[<prev] [next>] [<thread-prev] [day] [month] [year] [list]
Message-ID: <f39a501e-478f-66ff-26c8-229ca3991f4f@linux.microsoft.com>
Date: Mon, 26 Jan 2026 19:07:22 -0800
From: Mukesh R <mrathor@...ux.microsoft.com>
To: Stanislav Kinsburskii <skinsburskii@...ux.microsoft.com>
Cc: linux-kernel@...r.kernel.org, linux-hyperv@...r.kernel.org,
linux-arm-kernel@...ts.infradead.org, iommu@...ts.linux.dev,
linux-pci@...r.kernel.org, linux-arch@...r.kernel.org, kys@...rosoft.com,
haiyangz@...rosoft.com, wei.liu@...nel.org, decui@...rosoft.com,
longli@...rosoft.com, catalin.marinas@....com, will@...nel.org,
tglx@...utronix.de, mingo@...hat.com, bp@...en8.de,
dave.hansen@...ux.intel.com, hpa@...or.com, joro@...tes.org,
lpieralisi@...nel.org, kwilczynski@...nel.org, mani@...nel.org,
robh@...nel.org, bhelgaas@...gle.com, arnd@...db.de,
nunodasneves@...ux.microsoft.com, mhklinux@...look.com
Subject: Re: [PATCH v0 15/15] mshv: Populate mmio mappings for PCI passthru
On 1/26/26 10:15, Stanislav Kinsburskii wrote:
> On Fri, Jan 23, 2026 at 06:19:15PM -0800, Mukesh R wrote:
>> On 1/20/26 17:53, Stanislav Kinsburskii wrote:
>>> On Mon, Jan 19, 2026 at 10:42:30PM -0800, Mukesh R wrote:
>>>> From: Mukesh Rathor <mrathor@...ux.microsoft.com>
>>>>
>>>> Upon guest access, in case of missing mmio mapping, the hypervisor
>>>> generates an unmapped gpa intercept.

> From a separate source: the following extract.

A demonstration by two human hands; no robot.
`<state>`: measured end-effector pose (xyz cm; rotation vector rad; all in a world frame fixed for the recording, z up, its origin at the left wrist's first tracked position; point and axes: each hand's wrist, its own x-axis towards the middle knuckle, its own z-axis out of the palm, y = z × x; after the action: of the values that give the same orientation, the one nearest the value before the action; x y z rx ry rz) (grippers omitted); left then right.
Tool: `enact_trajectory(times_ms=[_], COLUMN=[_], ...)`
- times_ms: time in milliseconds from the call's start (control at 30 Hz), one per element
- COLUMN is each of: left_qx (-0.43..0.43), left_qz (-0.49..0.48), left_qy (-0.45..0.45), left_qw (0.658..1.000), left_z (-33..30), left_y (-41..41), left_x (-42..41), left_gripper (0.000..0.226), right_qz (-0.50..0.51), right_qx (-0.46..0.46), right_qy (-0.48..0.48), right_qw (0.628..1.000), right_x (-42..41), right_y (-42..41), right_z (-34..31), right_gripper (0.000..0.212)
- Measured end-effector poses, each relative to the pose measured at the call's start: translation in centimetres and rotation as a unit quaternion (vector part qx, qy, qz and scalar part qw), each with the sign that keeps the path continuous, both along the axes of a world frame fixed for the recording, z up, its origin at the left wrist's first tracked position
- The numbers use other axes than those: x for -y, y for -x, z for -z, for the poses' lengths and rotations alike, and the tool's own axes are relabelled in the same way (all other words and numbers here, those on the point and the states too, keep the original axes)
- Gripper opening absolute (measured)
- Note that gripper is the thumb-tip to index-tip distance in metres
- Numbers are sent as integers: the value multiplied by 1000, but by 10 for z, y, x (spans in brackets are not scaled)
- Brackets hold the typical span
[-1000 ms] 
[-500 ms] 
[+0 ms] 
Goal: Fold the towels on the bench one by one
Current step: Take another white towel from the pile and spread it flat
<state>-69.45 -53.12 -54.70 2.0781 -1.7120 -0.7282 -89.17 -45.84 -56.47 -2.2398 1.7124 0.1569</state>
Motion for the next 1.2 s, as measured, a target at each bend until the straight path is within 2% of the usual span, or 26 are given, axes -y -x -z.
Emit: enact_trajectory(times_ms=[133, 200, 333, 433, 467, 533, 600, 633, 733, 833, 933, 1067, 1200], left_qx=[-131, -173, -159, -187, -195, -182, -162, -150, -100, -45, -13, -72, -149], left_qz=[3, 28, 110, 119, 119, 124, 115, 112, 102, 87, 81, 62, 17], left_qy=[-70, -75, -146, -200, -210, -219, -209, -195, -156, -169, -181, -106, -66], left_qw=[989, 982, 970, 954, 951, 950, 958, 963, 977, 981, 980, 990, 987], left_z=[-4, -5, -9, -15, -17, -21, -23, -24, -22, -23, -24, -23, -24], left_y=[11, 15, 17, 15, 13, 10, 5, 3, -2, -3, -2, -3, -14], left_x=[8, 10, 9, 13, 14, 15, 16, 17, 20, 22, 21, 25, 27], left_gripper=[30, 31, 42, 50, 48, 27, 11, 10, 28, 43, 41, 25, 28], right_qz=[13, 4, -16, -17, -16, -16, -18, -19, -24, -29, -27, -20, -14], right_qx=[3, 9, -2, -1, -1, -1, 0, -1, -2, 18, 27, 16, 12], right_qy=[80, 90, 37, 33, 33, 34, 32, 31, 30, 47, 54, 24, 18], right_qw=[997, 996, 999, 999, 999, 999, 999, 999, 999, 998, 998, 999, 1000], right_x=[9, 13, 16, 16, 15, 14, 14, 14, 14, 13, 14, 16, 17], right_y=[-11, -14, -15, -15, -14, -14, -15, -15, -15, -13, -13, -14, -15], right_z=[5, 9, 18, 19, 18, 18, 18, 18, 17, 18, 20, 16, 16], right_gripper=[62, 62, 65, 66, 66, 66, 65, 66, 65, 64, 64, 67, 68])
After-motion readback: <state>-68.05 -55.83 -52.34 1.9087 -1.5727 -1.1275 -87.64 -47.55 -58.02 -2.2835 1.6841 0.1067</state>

In this path, lookup the PCI
>>>> resource pfn for the guest gpa, and ask the hypervisor to map it
>>>> via hypercall. The PCI resource pfn is maintained by the VFIO driver,
>>>> and obtained via fixup_user_fault call (similar to KVM).
>>>>
>>>> Signed-off-by: Mukesh Rathor <mrathor@...ux.microsoft.com>
>>>> ---
>>>> drivers/hv/mshv_root_main.c | 115 ++++++++++++++++++++++++++++++++++++
>>>> 1 file changed, 115 insertions(+)
>>>>
>>>> diff --git a/drivers/hv/mshv_root_main.c b/drivers/hv/mshv_root_main.c
>>>> index 03f3aa9f5541..4c8bc7cd0888 100644
>>>> --- a/drivers/hv/mshv_root_main.c
>>>> +++ b/drivers/hv/mshv_root_main.c
>>>> @@ -56,6 +56,14 @@ struct hv_stats_page {
>>>> };
>>>> } __packed;
>>>> +bool hv_nofull_mmio; /* don't map entire mmio region upon fault */
>>>> +static int __init setup_hv_full_mmio(char *str)
>>>> +{
>>>> + hv_nofull_mmio = true;
>>>> + return 0;
>>>> +}
>>>> +__setup("hv_nofull_mmio", setup_hv_full_mmio);
>>>> +
>>>> struct mshv_root mshv_root;
>>>> enum hv_scheduler_type hv_scheduler_type;
>>>> @@ -612,6 +620,109 @@ mshv_partition_region_by_gfn(struct mshv_partition *partition, u64 gfn)
>>>> }
>>>> #ifdef CONFIG_X86_64
>>>> +
>>>> +/*
>>>> + * Check if uaddr is for mmio range. If yes, return 0 with mmio_pfn filled in
>>>> + * else just return -errno.
>>>> + */
>>>> +static int mshv_chk_get_mmio_start_pfn(struct mshv_partition *pt, u64 gfn,
>>>> + u64 *mmio_pfnp)
>>>> +{
>>>> + struct vm_area_struct *vma;
>>>> + bool is_mmio;
>>>> + u64 uaddr;
>>>> + struct mshv_mem_region *mreg;
>>>> + struct follow_pfnmap_args pfnmap_args;
>>>> + int rc = -EINVAL;
>>>> +
>>>> + /*
>>>> + * Do not allow mem region to be deleted beneath us. VFIO uses
>>>> + * useraddr vma to lookup pci bar pfn.
>>>> + */
>>>> + spin_lock(&pt->pt_mem_regions_lock);
>>>> +
>>>> + /* Get the region again under the lock */
>>>> + mreg = mshv_partition_region_by_gfn(pt, gfn);
>>>> + if (mreg == NULL || mreg->type != MSHV_REGION_TYPE_MMIO)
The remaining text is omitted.